• **TRY IT**
Give the number of lines in the listing that hold the word "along". Write nothing but that number.

- - - -

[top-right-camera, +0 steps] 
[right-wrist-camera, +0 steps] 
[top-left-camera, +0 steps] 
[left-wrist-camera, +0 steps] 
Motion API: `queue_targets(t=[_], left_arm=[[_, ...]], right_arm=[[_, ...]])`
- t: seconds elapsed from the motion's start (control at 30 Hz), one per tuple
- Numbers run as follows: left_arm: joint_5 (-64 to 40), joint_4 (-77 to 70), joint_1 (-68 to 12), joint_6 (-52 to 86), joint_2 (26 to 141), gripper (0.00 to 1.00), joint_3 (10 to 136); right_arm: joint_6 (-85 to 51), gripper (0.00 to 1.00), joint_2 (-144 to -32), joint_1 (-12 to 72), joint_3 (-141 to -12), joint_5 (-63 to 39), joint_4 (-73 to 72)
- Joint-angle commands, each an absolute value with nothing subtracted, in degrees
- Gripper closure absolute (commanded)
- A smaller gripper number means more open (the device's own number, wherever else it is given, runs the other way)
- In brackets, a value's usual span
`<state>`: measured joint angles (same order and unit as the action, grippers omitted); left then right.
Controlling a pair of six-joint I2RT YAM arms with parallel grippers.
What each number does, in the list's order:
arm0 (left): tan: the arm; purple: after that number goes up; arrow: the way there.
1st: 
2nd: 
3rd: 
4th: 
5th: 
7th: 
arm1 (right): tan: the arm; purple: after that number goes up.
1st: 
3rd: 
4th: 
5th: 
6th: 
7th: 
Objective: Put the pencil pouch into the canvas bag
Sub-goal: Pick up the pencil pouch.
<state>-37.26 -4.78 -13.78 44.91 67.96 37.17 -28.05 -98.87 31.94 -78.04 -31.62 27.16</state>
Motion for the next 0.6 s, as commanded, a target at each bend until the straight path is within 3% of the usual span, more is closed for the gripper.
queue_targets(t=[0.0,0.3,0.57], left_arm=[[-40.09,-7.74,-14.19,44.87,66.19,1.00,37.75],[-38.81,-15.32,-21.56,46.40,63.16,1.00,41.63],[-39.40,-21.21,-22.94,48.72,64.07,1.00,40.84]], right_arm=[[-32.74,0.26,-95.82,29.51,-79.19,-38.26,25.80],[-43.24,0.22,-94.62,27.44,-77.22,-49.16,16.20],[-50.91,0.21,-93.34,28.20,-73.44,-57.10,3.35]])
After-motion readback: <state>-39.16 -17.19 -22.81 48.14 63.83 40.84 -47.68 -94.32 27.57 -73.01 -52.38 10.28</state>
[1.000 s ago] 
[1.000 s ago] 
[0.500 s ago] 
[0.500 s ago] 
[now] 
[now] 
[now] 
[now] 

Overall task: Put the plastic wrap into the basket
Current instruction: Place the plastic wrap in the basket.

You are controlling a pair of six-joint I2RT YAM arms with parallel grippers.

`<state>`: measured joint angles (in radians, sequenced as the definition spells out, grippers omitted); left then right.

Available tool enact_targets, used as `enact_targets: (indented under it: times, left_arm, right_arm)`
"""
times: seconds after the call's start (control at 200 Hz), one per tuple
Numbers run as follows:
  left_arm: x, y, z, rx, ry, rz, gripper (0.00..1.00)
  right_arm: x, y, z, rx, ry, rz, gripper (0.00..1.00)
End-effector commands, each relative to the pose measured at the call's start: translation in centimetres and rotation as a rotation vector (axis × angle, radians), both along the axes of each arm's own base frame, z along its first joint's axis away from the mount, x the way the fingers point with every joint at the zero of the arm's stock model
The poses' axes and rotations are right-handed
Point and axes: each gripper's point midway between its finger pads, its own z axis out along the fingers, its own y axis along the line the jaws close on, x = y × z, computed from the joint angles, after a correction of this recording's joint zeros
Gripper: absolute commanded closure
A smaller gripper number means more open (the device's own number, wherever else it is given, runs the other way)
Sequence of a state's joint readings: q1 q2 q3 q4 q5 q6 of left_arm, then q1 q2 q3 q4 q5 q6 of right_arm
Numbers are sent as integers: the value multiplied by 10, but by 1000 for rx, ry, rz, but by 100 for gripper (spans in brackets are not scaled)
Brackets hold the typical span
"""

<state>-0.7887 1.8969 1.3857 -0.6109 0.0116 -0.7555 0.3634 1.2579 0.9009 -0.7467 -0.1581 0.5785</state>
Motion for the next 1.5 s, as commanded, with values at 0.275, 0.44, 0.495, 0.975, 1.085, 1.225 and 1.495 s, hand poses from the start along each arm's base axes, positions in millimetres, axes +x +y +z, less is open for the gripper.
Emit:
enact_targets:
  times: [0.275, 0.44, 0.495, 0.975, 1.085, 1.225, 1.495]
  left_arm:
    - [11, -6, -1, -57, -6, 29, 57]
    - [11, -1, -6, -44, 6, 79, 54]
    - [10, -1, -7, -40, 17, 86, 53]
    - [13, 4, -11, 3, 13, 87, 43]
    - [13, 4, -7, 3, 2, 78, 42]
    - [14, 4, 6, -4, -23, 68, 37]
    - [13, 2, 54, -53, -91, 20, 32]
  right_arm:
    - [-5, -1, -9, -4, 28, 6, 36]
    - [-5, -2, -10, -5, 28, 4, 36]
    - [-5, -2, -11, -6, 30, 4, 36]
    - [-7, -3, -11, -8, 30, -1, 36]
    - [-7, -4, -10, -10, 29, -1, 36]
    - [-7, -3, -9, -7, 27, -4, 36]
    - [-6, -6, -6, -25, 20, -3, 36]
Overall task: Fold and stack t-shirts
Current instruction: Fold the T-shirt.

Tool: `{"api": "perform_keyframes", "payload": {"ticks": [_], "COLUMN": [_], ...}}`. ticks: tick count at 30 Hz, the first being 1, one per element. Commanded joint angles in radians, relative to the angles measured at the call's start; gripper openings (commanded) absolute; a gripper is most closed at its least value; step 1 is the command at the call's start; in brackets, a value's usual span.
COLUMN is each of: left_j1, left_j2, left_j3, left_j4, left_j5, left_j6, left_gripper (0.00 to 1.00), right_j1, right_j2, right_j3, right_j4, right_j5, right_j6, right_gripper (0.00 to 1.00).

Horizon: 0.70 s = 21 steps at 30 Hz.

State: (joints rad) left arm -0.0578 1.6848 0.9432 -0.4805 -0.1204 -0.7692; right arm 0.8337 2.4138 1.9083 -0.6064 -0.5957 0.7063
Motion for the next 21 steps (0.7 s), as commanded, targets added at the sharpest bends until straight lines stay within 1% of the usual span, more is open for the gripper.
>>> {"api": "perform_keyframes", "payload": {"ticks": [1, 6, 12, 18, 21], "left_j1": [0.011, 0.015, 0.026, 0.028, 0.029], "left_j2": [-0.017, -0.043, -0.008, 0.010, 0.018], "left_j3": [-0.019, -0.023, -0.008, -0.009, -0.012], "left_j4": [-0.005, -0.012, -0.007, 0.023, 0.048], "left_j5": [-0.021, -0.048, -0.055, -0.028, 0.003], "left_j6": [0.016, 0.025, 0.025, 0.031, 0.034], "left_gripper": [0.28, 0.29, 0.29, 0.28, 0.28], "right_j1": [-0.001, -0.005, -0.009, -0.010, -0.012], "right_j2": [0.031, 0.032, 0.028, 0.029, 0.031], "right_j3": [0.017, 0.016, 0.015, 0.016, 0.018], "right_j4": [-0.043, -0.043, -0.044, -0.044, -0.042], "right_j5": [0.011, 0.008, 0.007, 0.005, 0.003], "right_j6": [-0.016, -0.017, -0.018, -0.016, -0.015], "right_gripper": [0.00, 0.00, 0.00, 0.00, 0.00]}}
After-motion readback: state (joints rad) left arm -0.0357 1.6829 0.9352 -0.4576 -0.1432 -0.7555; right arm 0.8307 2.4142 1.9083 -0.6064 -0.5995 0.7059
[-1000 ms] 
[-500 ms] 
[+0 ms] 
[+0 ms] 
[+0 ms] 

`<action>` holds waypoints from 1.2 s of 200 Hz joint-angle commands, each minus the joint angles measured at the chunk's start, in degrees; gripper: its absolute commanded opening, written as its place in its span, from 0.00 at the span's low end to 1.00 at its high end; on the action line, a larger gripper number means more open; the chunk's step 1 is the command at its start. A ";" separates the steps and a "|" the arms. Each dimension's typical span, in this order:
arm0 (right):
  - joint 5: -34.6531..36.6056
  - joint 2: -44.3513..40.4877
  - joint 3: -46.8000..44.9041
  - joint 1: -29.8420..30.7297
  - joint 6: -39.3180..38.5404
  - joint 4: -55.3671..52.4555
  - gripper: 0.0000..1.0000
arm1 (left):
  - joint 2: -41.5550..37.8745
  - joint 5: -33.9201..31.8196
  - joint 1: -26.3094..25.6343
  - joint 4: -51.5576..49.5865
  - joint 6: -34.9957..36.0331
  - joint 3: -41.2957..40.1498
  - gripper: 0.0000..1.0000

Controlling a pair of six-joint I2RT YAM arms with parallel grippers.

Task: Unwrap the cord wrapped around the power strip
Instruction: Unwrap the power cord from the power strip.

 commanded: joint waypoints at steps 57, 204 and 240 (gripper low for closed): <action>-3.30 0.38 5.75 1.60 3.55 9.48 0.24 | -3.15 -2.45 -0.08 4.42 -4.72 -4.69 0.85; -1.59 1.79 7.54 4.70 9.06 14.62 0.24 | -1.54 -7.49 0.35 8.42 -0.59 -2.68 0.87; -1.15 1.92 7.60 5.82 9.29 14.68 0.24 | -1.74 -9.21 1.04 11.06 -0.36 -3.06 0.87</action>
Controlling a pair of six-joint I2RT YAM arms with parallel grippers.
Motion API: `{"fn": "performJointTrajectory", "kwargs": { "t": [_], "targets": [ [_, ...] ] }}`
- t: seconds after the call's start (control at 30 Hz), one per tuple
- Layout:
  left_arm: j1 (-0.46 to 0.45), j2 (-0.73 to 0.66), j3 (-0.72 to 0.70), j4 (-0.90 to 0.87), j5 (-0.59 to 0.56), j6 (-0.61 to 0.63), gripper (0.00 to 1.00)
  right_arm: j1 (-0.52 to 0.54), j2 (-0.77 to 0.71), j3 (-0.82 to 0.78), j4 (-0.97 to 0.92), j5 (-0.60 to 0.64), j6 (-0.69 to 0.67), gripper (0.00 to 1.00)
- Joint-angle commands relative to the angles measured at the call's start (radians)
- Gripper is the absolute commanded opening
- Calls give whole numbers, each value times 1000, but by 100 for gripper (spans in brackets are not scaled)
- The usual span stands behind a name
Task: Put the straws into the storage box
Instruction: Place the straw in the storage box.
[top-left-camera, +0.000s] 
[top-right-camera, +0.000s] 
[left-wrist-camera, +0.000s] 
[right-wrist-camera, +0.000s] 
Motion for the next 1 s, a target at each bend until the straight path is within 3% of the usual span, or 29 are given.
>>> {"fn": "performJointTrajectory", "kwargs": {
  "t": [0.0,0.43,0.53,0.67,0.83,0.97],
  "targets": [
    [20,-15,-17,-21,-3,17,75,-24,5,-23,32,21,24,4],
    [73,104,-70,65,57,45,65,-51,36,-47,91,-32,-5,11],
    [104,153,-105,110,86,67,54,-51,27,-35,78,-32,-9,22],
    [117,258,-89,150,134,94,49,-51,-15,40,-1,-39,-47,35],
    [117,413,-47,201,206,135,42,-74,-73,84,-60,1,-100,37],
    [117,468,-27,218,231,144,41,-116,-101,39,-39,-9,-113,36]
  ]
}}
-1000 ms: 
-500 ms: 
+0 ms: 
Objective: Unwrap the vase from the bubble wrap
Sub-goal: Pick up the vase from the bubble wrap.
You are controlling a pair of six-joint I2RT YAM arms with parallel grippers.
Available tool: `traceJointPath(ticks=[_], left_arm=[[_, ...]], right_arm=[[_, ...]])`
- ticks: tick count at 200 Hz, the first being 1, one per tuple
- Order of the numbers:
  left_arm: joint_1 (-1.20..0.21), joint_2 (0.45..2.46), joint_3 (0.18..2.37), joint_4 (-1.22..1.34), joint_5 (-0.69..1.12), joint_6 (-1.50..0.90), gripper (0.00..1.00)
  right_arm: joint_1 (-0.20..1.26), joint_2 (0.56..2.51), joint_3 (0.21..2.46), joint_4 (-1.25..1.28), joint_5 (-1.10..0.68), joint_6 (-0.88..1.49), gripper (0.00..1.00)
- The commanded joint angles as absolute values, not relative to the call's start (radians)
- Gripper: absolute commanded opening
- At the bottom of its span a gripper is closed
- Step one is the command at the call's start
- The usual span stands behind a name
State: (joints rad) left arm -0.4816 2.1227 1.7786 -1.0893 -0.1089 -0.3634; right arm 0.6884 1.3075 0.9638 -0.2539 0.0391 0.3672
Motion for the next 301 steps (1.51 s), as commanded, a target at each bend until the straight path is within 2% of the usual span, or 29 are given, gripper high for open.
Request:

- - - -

• **TASK OUTPUT**
3